**The problem**. Whenever a line below holds the word "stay", copy that line.

(Records from a data source)
Content starts

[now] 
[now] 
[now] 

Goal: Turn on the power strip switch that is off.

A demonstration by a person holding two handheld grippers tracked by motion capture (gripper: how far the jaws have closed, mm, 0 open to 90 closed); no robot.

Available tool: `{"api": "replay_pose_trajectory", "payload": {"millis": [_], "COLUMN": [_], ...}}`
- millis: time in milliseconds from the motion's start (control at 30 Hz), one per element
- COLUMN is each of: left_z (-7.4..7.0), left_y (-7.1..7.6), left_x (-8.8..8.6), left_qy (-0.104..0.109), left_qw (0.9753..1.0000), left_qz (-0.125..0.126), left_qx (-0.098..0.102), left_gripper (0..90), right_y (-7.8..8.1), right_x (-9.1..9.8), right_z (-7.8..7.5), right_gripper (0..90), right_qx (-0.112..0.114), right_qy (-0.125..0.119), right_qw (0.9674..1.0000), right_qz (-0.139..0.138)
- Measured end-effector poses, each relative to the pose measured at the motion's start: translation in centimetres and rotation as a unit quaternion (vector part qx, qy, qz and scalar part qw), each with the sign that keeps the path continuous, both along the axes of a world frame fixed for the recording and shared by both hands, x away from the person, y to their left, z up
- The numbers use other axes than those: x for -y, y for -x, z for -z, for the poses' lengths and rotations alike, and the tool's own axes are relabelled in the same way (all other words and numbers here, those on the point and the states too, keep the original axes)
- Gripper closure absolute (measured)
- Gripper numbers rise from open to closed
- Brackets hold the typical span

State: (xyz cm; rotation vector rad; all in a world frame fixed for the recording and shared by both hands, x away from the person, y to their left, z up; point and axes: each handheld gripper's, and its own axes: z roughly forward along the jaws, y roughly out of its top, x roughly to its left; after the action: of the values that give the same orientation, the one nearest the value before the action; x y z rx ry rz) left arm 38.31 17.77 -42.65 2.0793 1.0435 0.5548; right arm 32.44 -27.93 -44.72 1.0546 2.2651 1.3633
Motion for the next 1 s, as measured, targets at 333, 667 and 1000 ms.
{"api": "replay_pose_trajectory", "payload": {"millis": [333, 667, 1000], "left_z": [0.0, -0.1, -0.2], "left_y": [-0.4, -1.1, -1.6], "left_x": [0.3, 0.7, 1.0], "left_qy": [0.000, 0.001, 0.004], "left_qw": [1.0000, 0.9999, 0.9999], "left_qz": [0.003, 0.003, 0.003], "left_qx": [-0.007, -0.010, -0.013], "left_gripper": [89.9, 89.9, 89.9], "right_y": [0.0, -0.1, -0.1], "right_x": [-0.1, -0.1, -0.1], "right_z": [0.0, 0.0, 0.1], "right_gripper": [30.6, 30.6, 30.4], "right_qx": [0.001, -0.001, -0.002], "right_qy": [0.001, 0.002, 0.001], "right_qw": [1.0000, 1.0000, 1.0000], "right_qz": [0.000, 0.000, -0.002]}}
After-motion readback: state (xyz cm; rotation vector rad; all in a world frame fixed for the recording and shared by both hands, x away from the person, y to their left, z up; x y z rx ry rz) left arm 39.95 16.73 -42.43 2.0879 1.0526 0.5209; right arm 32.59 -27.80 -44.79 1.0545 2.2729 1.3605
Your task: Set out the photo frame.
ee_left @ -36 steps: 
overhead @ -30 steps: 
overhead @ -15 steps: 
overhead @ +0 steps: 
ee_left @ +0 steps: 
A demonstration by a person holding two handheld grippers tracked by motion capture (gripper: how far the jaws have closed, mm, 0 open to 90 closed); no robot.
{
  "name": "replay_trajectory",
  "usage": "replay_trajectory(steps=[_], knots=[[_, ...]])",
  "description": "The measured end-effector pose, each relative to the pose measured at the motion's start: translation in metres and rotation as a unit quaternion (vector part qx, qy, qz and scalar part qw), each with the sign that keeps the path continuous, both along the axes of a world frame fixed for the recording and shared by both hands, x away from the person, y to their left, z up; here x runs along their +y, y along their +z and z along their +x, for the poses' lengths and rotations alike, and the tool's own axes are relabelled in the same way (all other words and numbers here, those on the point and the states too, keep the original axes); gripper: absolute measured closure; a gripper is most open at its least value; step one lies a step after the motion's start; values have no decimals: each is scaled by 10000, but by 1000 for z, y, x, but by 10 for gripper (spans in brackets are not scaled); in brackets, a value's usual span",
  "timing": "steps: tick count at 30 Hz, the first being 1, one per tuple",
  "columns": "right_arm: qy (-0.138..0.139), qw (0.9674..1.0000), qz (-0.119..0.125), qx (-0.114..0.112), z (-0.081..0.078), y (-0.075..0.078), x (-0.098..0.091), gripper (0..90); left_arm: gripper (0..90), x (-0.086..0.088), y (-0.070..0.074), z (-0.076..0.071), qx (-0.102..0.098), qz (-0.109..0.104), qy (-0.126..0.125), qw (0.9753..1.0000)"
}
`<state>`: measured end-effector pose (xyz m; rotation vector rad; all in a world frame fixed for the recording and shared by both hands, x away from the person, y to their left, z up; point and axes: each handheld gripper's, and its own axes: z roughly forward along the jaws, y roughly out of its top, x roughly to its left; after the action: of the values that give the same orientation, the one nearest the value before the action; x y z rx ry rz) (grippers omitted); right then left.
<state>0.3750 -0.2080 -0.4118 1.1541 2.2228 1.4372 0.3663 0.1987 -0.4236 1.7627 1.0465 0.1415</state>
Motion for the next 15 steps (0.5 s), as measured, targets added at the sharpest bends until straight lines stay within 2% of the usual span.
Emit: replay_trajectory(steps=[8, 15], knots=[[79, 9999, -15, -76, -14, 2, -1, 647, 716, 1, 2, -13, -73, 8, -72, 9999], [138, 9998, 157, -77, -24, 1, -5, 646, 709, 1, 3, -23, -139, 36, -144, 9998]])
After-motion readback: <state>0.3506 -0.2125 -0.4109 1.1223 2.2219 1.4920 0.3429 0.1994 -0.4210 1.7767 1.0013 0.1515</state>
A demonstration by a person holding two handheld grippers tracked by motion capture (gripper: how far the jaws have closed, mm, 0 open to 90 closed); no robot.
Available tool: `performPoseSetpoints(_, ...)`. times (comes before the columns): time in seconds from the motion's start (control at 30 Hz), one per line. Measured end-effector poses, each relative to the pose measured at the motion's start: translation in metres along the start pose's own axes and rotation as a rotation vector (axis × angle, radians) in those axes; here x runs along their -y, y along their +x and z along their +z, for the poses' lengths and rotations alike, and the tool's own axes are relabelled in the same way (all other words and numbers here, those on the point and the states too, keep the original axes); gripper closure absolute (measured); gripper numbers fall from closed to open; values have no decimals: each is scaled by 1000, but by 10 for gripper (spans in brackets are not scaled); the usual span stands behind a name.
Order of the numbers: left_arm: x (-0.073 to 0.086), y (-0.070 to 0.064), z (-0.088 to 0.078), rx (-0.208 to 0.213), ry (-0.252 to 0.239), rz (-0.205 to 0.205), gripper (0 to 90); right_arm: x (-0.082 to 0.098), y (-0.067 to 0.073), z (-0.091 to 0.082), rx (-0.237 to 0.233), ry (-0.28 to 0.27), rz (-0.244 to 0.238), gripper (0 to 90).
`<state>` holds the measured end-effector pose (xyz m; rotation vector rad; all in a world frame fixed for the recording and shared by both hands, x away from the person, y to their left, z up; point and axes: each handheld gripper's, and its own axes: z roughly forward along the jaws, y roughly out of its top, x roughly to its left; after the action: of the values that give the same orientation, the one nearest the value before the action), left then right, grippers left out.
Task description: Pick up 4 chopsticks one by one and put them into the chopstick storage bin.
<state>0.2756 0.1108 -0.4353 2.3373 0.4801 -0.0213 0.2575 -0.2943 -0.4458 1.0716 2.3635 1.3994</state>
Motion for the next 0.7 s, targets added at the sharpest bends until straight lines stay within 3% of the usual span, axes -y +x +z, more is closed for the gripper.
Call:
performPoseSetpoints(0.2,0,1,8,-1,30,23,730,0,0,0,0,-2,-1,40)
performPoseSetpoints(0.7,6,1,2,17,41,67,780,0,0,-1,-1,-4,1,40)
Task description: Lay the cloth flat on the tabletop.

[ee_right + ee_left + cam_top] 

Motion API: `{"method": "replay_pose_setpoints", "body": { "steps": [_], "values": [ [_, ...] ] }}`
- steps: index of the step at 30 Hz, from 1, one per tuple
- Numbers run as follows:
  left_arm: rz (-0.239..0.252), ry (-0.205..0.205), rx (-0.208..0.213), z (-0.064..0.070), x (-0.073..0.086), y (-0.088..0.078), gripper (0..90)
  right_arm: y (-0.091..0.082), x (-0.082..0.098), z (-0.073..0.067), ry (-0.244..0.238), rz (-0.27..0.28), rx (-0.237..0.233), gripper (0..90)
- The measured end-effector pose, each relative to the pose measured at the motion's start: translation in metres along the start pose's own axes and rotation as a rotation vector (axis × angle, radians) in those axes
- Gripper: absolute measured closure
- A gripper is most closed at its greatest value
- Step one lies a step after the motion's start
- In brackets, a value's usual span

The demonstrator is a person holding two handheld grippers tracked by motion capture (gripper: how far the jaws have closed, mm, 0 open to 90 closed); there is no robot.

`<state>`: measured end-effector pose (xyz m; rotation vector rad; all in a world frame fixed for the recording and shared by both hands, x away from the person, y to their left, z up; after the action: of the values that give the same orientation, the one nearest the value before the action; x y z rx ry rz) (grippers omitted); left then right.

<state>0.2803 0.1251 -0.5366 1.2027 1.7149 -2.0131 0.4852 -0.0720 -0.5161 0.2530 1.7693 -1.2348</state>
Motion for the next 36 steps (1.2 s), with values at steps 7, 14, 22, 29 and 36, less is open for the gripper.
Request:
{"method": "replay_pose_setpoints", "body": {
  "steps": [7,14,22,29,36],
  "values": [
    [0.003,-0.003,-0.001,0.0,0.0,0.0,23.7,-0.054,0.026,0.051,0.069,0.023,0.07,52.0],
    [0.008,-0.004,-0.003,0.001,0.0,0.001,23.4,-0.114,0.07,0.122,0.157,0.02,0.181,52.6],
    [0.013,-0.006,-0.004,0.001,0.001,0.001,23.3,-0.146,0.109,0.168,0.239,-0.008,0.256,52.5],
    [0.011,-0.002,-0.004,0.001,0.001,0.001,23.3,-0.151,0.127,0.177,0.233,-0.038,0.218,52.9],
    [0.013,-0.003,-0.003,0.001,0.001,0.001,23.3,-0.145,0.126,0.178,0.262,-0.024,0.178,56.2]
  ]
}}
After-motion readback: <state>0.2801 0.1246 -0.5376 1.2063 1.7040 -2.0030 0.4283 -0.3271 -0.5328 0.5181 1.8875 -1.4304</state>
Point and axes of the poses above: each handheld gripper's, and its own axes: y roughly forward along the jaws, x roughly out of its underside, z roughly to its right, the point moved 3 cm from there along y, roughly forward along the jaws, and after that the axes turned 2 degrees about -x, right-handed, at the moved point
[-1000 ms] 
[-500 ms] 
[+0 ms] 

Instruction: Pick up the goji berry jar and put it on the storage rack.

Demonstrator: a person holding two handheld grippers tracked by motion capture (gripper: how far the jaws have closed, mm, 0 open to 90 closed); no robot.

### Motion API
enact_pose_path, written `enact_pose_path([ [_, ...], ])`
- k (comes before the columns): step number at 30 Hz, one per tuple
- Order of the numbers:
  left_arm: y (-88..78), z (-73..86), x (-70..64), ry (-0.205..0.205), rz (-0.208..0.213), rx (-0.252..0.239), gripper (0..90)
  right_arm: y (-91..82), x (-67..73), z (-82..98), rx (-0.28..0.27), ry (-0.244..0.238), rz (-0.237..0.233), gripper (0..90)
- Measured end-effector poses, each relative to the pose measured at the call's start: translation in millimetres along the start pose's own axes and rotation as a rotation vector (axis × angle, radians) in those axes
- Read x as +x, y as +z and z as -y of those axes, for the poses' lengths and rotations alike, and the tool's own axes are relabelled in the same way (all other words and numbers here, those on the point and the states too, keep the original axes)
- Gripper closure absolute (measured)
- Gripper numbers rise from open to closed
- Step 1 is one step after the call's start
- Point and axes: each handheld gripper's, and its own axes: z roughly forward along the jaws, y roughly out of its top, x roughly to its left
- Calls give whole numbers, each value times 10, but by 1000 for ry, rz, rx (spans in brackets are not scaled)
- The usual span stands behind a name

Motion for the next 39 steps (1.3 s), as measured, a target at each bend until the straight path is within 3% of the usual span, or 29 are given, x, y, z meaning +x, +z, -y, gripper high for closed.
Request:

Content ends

**Answer to this exercise**.
Motion for the next 15 steps (0.5 s), as measured, targets added at the sharpest bends until straight lines stay within 2% of the usual span.
Motion for the next 0.7 s, targets added at the sharpest bends until straight lines stay within 3% of the usual span, axes -y +x +z, more is closed for the gripper.

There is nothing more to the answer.